Murine leukemia inhibitory factor gene disruption attenuates the hypothalamo-pituitary-adrenal axis stress response.

Abstract

Recently, we have shown that human fetal pituitary, mouse corticotroph AtT20 cells, and murine hypothalamus and pituitary express leukemia inhibitory factor (LIF). LIF knockout mice (LIFKO), heterozygous and wild type (wt), of B6D2F1 genetic background were used to examine whether LIF may play a role in the regulation of the hypothalamo-pituitary-adrenal axis in vivo. Resting levels of plasma ACTH and corticosterone were similar in all three genotypes. However, LIFKO mice did not respond to 30-min restraint and 45-min immobilization stress with increased plasma ACTH. Increased circulating ACTH was only observed in LIFKO mice after very short immobilization stress (15 min), but this ACTH level was lower than in wt animals (P < 0.05). Injection of mycobacterial adjuvant resulted in a 2-fold increase of corticosterone levels 7 days after treatment in wt, but not LIFKO, mice (P < 0.05).
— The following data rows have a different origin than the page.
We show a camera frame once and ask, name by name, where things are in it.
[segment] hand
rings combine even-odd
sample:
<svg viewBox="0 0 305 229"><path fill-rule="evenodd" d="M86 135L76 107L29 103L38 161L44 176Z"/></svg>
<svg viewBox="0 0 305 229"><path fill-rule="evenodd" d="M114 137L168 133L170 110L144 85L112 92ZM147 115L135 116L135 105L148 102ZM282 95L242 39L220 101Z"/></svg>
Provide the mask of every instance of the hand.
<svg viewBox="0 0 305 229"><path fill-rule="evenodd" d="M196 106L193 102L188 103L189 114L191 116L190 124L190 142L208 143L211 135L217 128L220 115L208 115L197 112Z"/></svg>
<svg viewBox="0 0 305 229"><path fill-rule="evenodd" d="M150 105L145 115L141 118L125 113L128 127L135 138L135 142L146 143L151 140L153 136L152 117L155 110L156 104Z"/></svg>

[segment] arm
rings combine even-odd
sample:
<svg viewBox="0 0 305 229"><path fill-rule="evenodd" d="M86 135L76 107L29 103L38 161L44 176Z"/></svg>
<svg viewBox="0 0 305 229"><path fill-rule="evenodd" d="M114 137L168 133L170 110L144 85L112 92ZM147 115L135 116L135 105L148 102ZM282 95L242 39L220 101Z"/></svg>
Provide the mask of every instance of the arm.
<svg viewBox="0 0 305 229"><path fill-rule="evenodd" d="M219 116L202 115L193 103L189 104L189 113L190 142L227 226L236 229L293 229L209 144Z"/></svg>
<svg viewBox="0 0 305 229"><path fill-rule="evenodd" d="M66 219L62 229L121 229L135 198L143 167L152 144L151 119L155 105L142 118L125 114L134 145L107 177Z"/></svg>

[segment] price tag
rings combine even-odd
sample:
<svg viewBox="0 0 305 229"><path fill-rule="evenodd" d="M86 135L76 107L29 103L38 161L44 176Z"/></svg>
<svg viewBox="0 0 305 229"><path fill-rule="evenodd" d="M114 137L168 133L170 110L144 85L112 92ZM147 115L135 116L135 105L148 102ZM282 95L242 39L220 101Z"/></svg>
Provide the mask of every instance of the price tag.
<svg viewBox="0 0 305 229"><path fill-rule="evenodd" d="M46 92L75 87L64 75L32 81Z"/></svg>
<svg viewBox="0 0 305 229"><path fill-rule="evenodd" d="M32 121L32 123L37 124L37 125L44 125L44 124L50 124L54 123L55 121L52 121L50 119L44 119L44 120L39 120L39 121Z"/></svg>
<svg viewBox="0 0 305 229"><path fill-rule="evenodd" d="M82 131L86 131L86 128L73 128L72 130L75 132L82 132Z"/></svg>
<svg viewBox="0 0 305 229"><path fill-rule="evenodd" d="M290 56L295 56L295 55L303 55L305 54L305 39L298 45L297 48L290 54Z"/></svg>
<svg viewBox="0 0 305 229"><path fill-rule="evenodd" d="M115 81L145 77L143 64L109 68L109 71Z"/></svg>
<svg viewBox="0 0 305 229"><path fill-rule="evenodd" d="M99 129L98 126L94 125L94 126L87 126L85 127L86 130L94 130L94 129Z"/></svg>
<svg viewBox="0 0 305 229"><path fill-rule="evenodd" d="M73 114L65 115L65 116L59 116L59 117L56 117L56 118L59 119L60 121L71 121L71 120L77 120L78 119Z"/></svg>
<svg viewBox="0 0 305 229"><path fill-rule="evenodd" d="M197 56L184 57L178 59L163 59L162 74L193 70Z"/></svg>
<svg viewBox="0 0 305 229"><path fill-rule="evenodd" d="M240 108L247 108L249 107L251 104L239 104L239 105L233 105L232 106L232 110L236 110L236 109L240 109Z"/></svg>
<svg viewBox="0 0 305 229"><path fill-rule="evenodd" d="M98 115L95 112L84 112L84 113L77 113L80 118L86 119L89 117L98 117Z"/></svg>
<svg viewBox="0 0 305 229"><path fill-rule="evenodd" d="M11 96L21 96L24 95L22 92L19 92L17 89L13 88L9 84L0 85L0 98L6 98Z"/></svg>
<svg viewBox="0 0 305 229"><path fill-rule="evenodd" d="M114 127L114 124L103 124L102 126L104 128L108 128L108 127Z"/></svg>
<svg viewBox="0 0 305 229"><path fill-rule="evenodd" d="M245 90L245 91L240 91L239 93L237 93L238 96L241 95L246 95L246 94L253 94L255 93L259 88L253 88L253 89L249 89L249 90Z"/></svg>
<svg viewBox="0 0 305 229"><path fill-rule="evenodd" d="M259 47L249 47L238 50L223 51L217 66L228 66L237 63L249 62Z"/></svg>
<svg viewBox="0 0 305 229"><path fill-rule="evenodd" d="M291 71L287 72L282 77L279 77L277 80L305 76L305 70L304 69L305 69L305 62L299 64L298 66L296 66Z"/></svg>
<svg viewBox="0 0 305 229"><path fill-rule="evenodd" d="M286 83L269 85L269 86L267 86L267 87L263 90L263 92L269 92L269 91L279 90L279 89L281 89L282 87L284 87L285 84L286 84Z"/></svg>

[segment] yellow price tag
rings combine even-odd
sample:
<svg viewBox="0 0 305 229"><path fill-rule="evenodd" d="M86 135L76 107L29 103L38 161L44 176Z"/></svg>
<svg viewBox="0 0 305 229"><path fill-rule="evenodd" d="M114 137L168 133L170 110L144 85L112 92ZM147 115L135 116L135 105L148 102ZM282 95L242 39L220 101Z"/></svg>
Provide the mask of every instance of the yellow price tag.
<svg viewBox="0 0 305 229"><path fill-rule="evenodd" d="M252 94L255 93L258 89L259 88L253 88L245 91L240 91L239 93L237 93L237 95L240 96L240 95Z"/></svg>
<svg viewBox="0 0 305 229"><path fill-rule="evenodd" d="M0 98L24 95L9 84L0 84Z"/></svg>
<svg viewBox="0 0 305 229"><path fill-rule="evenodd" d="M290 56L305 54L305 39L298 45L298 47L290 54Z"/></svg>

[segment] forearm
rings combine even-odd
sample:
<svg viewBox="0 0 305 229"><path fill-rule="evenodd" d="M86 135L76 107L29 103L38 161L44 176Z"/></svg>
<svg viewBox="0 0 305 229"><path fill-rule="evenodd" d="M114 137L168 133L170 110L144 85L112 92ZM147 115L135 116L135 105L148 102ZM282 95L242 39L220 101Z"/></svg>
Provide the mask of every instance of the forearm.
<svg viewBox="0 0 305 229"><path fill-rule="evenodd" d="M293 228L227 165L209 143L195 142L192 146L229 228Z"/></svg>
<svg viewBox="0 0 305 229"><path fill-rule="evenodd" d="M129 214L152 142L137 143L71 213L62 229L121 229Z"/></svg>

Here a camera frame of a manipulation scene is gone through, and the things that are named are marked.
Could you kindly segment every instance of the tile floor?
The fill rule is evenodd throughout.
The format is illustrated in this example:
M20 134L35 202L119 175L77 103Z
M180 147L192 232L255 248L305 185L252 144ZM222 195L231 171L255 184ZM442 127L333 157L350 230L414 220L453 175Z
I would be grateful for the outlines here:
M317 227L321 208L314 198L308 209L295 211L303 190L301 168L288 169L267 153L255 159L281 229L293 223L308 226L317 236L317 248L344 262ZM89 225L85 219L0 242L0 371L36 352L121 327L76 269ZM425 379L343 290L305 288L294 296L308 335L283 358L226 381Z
Pituitary POMC messenger RNA (mRNA) levels were very low in LIFKO animals. Although 15 and 45 min of immobilization stress resulted in enhanced POMC mRNA content in all three groups, this elevation was lowest in LIFKO mice. Injection of 12 microg murine LIF to LIFKO and normal C57BL/6 animals resulted in increased plasma ACTH and corticosterone levels and elevated pituitary POMC mRNA levels in both LIF-repleted and LIF-depleted mice. Thus, LIF appears to play an important role in activating the hypothalamo-pituitary-adrenal axis during stress and inflammation.